Анна снова переводит взгляд на фотографию в рамке. Женщина широко улыбается, за стеклами очков видна сеточка морщин. На вид ей лет шестьдесят.
– А чувства вины у тебя не возникло?
– Возникло. Ужасное, невыразимое чувство вины.
– Еще бы!
– В качестве наказания я даже надела власяницу. Тебе не видно, потому что я укрыта одеялом, но от нее все тело ужасно чешется и зудит.
– Фиг, это же его бабушка.
– Прабабушка, – криво улыбается Фиг. – И секс с ним был ужасный, поэтому я решила, что имею право взять у Мюррея что-нибудь взамен.
– Ужасный? Правда? – Непривычно слышать от Фиг, что ей не понравилось заниматься сексом.
– У меня, наверное, целый час ушел, чтобы кончить. И, кстати, раз уж мы заговорили об этом, как у тебя дела? Твоя грандиозная эпопея еще не закончилась?
– Мне не хочется говорить об этом сейчас. – Анна смотрит в сторону. Ирония заключается в том, что Фиг даже не представляет, насколько действительно грандиозной становится ее эпопея. До того случая летом, с Тедом, двоюродную сестру никогда особенно не интересовала личная жизнь Анны. Но рассказать ей про Майка (серьезно, а не для того, чтобы посмеяться) сейчас кажется совершенно немыслимым.
– Знаешь, тебе надо брать ситуацию в свои руки, – поучительно произносит Фиг. – Господь дал тебе такие большие буфера не просто так, Анна.
Анна закрывает глаза.
– Ты, кажется, говорила, что тебе нужно идти.
– Я хочу с тобой кое-что обсудить, – не унимается Фиг. – По-моему, я встретила мужчину своей мечты.
– Прошу тебя, Фиг.
– Да нет, я серьезно, – настаивает Фиг. Кажется, еще немного и она по-настоящему обидится.
– Это, естественно, не Генри или Мюррей? – спрашивает Анна.

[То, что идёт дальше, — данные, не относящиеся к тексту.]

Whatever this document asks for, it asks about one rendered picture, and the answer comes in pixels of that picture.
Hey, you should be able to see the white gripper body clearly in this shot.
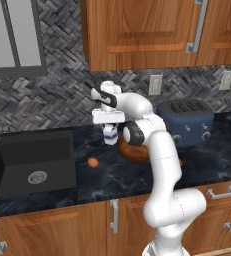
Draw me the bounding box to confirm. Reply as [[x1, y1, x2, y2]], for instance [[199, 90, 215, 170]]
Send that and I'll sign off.
[[91, 108, 126, 125]]

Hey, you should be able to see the white and blue milk carton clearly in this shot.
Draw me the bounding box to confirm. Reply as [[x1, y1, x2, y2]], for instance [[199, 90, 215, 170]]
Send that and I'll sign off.
[[103, 123, 119, 146]]

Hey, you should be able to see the brown wooden bowl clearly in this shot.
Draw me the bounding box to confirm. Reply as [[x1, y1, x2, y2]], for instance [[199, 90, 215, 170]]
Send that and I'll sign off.
[[115, 133, 184, 167]]

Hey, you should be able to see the black sink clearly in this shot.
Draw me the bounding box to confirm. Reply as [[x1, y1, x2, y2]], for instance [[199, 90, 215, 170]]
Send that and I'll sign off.
[[0, 128, 78, 202]]

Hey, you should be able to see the brown egg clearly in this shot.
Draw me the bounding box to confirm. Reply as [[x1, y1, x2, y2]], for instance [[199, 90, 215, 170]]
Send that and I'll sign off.
[[87, 157, 100, 168]]

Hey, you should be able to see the blue toaster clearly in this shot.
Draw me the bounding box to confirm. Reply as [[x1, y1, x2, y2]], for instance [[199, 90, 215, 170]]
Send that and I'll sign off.
[[155, 98, 216, 148]]

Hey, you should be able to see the wooden base cupboard door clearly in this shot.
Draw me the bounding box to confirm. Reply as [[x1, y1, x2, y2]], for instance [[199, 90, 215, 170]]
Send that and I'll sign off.
[[105, 194, 155, 256], [0, 200, 109, 256], [182, 202, 231, 255]]

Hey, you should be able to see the grey framed window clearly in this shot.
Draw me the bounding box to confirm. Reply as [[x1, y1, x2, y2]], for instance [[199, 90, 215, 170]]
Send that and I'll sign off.
[[0, 0, 49, 80]]

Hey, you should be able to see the wooden drawer front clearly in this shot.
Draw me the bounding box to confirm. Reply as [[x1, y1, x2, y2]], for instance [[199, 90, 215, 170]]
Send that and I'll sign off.
[[200, 180, 231, 210]]

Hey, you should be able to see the grey wall socket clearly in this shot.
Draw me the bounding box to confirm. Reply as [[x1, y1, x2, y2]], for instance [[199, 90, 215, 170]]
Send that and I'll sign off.
[[218, 69, 231, 91], [148, 73, 164, 97]]

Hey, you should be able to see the wooden wall cupboard door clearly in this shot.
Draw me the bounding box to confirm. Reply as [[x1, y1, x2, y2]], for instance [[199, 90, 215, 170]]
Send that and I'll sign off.
[[195, 0, 231, 67], [79, 0, 205, 73]]

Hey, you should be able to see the grey wall cupboard handle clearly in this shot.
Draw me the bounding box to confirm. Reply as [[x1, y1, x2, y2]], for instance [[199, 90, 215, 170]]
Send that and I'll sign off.
[[185, 0, 209, 55]]

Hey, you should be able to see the grey drawer handle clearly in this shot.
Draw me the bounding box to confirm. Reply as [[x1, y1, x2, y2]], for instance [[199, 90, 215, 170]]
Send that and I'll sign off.
[[206, 185, 231, 201]]

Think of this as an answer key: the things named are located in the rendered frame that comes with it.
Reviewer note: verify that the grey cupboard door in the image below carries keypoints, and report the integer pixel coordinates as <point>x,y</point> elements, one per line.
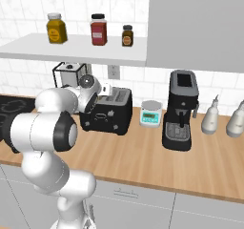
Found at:
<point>19,204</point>
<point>206,222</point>
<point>130,217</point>

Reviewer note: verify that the grey toaster lever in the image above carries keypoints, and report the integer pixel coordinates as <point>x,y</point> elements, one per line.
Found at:
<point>111,113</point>

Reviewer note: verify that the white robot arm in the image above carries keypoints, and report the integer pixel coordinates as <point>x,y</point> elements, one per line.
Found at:
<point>38,128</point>

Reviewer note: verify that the black toaster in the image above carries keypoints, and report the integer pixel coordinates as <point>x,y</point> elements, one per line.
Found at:
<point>108,120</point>

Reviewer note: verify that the white kitchen scale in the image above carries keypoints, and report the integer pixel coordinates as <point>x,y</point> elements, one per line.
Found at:
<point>151,113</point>

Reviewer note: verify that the white box in black frame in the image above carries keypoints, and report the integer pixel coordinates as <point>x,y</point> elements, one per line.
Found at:
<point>68,75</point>

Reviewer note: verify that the white wall shelf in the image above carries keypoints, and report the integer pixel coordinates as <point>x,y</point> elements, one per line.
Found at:
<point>79,50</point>

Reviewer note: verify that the white bottle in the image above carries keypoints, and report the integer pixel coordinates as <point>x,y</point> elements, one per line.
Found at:
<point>210,120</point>
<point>235,123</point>

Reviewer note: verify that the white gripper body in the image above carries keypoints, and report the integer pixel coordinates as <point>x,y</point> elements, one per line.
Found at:
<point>106,89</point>

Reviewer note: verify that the black coffee machine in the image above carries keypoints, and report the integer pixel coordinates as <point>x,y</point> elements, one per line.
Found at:
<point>181,105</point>

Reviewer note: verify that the grey wall cupboard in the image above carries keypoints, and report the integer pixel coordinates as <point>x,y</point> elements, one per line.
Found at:
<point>197,26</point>

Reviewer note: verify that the black hob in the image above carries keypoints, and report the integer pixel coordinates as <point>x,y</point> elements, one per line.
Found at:
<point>14,107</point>

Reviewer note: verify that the red jar black lid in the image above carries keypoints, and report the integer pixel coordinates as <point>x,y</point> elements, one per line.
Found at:
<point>98,32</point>

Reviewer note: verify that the white wall socket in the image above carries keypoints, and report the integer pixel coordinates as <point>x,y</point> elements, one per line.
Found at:
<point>113,72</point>

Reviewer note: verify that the yellow jar white lid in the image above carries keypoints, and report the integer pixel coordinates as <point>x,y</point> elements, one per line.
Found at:
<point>56,31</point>

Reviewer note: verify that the small brown jar black lid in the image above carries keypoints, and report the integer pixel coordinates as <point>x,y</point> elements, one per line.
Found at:
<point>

– Его зовут Филипп Лейк. Я познакомилась с ним летом, когда была на свадьбе у сестры Трейси Брюстер. Помнишь, я тогда домой ездила? А ты в это время на Аляске была.
Анна кивает.
– На самой свадьбе я с ним даже не разговаривала. Но тогда я увидела его впервые. На нем был сирсакеровый костюм. Не каждый мужчина решится надеть такое, а он чувствовал себя совершенно спокойно и уверенно. С ним была какая-то дамочка, которая ни на секунду не оставляла его одного, поэтому я не стала к нему подходить. Потом я узнала у Трейси его адрес. Мне стоило сохранить копию письма, которое я ему написала! Это было что-то!
Зная Фиг, можно предположить, что она еще и какую-нибудь откровенную фотографию в конверт вложила. Кроме того, думает Анна, вряд ли Фиг не стала разговаривать с этим парнем во время свадьбы из-за того, что он был со спутницей. Если бы она захотела, то все равно нашла бы способ познакомиться с ним поближе. Скорее всего, Фиг просто решила оставить его на потом, чтобы получить удовольствие от соблазнения на расстоянии.
– Лейк работает на телевидении в Лос-Анджелесе. Он, конечно, не строит из себя звезду, но видно, что ему неплохо живется, – увлеченно рассказывает Фиг. – Он готов купить мне билет, чтобы я приехала к нему. Мы какое-то время переписывались, а на этой неделе начали общаться еще и по телефону… Почему ты так на меня смотришь?
– Это, по-твоему, разумно? Ты же его практически не знаешь.
– Анна, с кем бы ты ни встречалась, тебе все равно не удастся узнать о нем все, что хотелось бы (если, конечно, это не твой собственный брат). – Анне вспомнился Майк, и она решила, что слова Фиг не лишены здравого смысла. – Но я подумала и о безопасности, – продолжает Фиг. – Я решила, что со мной должна полететь ты.
– В Лос-Анджелес?
– Мы снимем номер в гостинице. Я знаю, что ты вечно думаешь о деньгах, поэтому расходы поделим пополам. – Неужели Фиг думает, что Анне ее предложение покажется таким уж заманчивым? – Если все пойдет нормально, я останусь у него. А если окажется, что он какой-нибудь придурок типа Марка Харриса (в чем я очень сомневаюсь), то я останусь в гостинице с тобой. Погуляем по городу, может, каких-нибудь кинозвезд встретим.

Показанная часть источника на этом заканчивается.